What is being asked = Return the data word for word. Pictures are to be omitted.

Data shown =
* * * * * * *
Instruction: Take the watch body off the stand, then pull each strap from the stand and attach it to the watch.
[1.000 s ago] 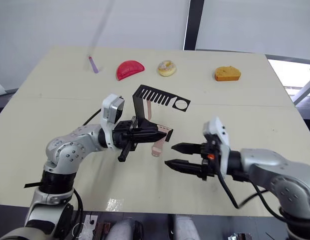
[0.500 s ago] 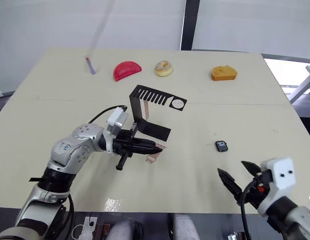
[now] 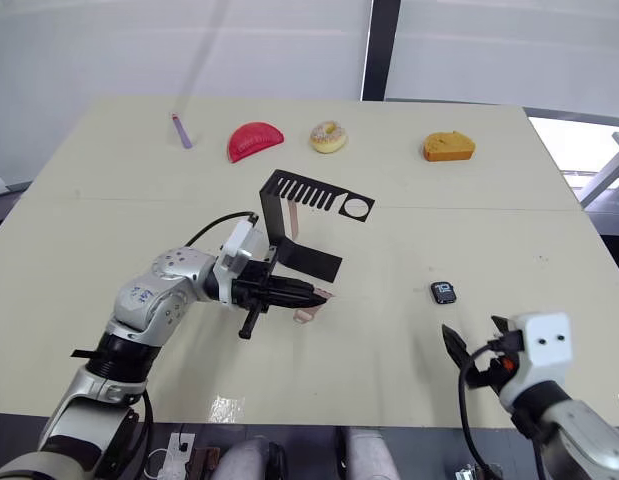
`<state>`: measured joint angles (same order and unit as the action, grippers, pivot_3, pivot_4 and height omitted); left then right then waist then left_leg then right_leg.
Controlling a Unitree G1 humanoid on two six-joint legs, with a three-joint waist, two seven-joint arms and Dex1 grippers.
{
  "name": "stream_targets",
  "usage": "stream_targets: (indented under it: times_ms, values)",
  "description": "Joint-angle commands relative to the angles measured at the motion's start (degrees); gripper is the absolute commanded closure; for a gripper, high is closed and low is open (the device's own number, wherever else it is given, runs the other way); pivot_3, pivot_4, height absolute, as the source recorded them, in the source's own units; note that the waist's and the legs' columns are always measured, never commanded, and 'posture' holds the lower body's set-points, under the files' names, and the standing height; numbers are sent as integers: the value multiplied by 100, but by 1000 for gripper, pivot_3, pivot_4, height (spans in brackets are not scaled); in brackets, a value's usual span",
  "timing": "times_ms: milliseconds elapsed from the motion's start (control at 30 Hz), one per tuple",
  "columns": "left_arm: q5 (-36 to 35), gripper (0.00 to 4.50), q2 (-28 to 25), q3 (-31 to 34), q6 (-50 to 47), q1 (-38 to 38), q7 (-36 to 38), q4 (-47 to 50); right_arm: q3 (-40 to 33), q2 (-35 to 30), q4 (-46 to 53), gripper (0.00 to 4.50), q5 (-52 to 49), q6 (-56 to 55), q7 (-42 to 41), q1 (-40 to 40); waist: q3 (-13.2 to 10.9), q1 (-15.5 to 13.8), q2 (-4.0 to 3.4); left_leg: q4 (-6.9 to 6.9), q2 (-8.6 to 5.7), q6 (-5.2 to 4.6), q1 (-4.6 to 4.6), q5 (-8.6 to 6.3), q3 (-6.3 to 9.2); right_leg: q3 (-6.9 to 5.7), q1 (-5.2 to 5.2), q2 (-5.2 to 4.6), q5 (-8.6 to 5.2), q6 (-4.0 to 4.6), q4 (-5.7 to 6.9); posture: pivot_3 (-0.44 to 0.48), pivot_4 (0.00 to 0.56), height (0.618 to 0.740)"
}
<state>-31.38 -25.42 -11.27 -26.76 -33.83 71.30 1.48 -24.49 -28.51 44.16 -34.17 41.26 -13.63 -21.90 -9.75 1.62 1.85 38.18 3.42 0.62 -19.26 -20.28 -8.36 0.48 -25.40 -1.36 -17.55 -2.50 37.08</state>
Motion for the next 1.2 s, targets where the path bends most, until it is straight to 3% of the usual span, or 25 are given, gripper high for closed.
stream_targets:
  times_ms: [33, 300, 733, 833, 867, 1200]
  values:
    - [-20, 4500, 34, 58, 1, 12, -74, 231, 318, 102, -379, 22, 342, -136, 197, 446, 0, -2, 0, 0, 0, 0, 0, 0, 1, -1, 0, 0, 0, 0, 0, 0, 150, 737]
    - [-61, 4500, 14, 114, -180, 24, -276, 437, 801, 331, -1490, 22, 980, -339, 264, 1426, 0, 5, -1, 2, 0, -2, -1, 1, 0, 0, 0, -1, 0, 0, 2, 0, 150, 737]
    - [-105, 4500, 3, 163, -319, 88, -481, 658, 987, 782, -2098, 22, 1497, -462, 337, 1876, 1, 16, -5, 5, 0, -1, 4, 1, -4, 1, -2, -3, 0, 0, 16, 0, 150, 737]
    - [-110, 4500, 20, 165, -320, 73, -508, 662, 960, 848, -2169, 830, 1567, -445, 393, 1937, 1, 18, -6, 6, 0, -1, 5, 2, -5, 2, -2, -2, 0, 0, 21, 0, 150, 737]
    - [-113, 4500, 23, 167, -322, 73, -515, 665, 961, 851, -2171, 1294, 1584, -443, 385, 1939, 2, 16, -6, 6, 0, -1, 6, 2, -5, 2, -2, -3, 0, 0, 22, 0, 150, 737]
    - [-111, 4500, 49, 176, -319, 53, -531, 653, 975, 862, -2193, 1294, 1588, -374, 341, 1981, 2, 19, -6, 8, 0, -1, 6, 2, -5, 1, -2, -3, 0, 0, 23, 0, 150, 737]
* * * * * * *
Task response =
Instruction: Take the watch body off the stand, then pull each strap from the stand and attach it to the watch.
[1.000 s ago] 
[0.500 s ago] 
[now] 
`<state>`: measured joint angles (same order and unit as the action, grippers, pivot_3, pivot_4 and height omitted); left then right then waist then left_leg then right_leg.
Controlling a Unitree G1 humanoid on two six-joint legs, with a three-joint waist, two seven-joint arms and Dex1 grippers.
{
  "name": "stream_targets",
  "usage": "stream_targets: (indented under it: times_ms, values)",
  "description": "Joint-angle commands relative to the angles measured at the motion's start (degrees); gripper is the absolute commanded closure; for a gripper, high is closed and low is open (the device's own number, wherever else it is given, runs the other way); pivot_3, pivot_4, height absolute, as the source recorded them, in the source's own units; note that the waist's and the legs' columns are always measured, never commanded, and 'posture' holds the lower body's set-points, under the files' names, and the standing height; numbers are sent as integers: the value multiplied by 100, but by 1000 for gripper, pivot_3, pivot_4, height (spans in brackets are not scaled); in brackets, a value's usual span",
  "timing": "times_ms: milliseconds elapsed from the motion's start (control at 30 Hz), one per tuple",
  "columns": "left_arm: q5 (-36 to 35), gripper (0.00 to 4.50), q2 (-28 to 25), q3 (-31 to 34), q6 (-50 to 47), q1 (-38 to 38), q7 (-36 to 38), q4 (-47 to 50); right_arm: q3 (-40 to 33), q2 (-35 to 30), q4 (-46 to 53), gripper (0.00 to 4.50), q5 (-52 to 49), q6 (-56 to 55), q7 (-42 to 41), q1 (-40 to 40); waist: q3 (-13.2 to 10.9), q1 (-15.5 to 13.8), q2 (-4.0 to 3.4); left_leg: q4 (-6.9 to 6.9), q2 (-8.6 to 5.7), q6 (-5.2 to 4.6), q1 (-4.6 to 4.6), q5 (-8.6 to 6.3), q3 (-6.3 to 9.2); right_leg: q3 (-6.9 to 5.7), q1 (-5.2 to 5.2), q2 (-5.2 to 4.6), q5 (-8.6 to 5.2), q6 (-4.0 to 4.6), q4 (-5.7 to 6.9); posture: pivot_3 (-0.44 to 0.48), pivot_4 (0.00 to 0.56), height (0.618 to 0.740)"
}
<state>-31.38 -25.42 -11.27 -26.76 -33.83 71.30 1.48 -24.49 -28.51 44.16 -34.17 41.26 -13.63 -21.90 -9.75 1.62 1.85 38.18 3.42 0.62 -19.26 -20.28 -8.36 0.48 -25.40 -1.36 -17.55 -2.50 37.08</state>
Motion for the next 1.2 s, targets where the path bends most, until it is straight to 3% of the usual span, or 25 are given, gripper high for closed.
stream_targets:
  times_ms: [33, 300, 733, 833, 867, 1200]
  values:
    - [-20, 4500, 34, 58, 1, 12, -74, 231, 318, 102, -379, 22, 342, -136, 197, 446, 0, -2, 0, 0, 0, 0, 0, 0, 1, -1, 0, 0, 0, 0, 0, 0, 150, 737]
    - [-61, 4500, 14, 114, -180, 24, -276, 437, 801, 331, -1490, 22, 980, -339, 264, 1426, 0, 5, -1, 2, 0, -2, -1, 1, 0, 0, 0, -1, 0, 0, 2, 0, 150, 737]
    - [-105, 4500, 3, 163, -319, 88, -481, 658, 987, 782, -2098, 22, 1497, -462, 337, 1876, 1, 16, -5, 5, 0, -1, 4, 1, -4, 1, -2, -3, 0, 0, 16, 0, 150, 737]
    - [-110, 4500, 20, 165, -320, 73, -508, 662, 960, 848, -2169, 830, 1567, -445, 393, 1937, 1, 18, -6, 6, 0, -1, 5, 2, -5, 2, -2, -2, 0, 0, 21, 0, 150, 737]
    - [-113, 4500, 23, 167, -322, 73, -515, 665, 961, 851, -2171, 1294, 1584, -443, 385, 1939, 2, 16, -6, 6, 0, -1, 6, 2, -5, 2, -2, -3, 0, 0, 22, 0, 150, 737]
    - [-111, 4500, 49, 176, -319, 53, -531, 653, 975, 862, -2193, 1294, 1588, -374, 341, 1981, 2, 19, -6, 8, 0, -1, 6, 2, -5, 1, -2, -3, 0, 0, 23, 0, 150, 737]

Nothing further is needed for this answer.